Wer depressiv ist, gilt nicht als krank oder als von den Mitmenschen missverständlich behandelt, sonder sie/er gilt als faul, unlustig, asozial, zu aufwendig, um sich mit der Person zu beschäftigen, denn sie/er würde echte Zuneigung und Verständnis benötigen. Die bequeme Projektion der eigenen Lebensluststrategien in die jeweilige Person hinein hilft sehr wahrscheinlich nicht.

Eine dauerhafte und intensive Auseinandersetzung zumindest mit den Fähigkeiten, den Wünschen, den Erfahrungen und den Schwächen und Ängsten der jeweiligen Person wären notwendig und dann auch noch die Macht, zumindest teilweise dabei unterstützen zu können, die Wünsche der Person tatsächlich zu realisieren. Etwas, was sehr stark an Tugenden von UnternehmerInnen erinnert.

Tatsache ist, dass die Verantwortlichen der Leistungsgesellschaft (UnternehmerInnen, Banken, Versicherungen, etc.) all zu oft vielfältige und mehr oder weniger raffinierte Taktiken seit Menschengedenken entwickelt haben, um Mit-Menschen auszubeuten (Begriffe wie Personal, Belegschaft, Arbeitskraft, Human Ressource, etc. weisen darauf hin).

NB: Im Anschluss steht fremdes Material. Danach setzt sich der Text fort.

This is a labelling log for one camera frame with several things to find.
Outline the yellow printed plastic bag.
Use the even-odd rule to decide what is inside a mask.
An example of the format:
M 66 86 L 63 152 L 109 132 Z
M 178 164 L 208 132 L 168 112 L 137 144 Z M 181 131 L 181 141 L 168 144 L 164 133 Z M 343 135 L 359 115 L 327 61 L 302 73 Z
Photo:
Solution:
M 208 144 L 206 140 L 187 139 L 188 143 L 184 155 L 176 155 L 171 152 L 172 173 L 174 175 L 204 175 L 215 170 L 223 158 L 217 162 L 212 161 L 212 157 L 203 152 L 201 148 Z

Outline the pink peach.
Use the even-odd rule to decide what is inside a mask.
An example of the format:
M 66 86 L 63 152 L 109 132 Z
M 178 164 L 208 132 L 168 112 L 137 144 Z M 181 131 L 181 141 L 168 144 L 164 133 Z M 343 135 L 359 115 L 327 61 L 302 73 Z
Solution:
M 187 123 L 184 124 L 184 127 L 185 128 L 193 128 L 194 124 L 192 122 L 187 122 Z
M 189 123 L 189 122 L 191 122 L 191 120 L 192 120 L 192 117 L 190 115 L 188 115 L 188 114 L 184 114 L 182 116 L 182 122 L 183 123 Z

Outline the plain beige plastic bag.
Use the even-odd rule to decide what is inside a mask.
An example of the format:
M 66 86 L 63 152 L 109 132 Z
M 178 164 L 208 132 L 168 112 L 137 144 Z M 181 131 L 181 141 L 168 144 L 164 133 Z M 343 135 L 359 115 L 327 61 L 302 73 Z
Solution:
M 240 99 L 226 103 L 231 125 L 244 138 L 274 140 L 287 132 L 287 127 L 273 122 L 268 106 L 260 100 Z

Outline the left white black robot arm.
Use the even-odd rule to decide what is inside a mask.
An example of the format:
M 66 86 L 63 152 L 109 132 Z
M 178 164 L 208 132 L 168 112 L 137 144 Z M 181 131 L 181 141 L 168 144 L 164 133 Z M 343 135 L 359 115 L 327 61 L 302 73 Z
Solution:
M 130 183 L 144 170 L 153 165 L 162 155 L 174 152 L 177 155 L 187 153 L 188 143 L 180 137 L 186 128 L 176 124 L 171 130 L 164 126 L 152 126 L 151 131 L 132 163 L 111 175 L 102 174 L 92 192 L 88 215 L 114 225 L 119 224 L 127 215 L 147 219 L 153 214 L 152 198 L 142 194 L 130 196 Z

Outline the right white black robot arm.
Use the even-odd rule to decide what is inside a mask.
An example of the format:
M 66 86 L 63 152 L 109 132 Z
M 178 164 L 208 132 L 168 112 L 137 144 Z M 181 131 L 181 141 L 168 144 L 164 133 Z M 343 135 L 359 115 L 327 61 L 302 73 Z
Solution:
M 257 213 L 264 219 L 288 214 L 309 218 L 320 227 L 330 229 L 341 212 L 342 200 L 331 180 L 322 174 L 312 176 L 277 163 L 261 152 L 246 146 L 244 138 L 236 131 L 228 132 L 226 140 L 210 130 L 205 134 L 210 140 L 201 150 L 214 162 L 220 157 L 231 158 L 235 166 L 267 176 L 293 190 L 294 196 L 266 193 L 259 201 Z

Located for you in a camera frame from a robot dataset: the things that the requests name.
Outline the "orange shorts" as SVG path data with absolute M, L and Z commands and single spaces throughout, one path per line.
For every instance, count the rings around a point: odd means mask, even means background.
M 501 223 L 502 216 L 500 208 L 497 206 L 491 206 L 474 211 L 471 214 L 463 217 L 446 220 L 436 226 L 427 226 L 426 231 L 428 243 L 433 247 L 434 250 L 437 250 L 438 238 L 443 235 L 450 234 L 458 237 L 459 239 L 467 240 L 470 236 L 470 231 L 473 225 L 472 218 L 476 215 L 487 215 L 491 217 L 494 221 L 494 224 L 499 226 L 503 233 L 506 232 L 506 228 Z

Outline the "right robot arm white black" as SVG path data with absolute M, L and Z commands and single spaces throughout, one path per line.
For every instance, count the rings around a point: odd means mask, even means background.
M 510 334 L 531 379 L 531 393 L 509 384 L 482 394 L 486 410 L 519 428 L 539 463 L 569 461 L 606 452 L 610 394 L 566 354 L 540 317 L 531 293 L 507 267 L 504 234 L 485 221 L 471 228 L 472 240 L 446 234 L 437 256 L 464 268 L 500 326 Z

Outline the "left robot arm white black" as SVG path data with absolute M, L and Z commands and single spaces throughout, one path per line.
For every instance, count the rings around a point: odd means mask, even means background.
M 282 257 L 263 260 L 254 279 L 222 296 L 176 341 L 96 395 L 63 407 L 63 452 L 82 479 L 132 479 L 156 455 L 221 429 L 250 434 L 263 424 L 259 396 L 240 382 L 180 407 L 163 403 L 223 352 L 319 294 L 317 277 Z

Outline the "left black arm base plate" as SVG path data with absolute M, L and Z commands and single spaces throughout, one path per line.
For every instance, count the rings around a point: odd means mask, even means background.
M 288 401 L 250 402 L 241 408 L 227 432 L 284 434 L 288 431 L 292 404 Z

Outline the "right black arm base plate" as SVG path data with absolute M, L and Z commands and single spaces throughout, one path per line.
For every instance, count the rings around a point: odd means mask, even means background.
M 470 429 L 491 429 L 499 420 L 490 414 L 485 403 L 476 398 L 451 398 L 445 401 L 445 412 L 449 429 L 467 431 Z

Die Folgekosten (Kollateralschäden) dieser Ausbeutung trägt jedoch die Allgemeinheit, als diese durch das Sozial- und Gesundheitssystem bezahlt werden.

Es ist zumindest fraglich, ob hierbei Gerechtigkeit herrscht, wenn die Allgemeinheit die Kosten der Leistungsgesellschaft bezahlen muss, die Gewinner derselbe jedoch weitestgehend nur die Minorität der Kapital-EigentümerInnen ist.

Es wäre wohl längst an der Zeit, dass die UnternehmerInnen, Banken, Versicherungen, etc. in Methoden des so genannten Soft-Human-Ressourcen-Management (Soft-HRM: Coaching, Mentoring, Bildung und Ausbildung der MitarbeiterInnen, etc.) genauso ernsthaft investieren, wie in die Ausbeutungsmechanismen (leistungsbasierte Bezahlung, Up-or-Out-Prinzip, Arbeitsprozessoptimierung, Cost-Cutting, Effizienz-Managment, etc.).

Denn was jede und jeder von uns benötigt, um Lust auf das Leben zu haben, ist eine echte Perspektive im Leben!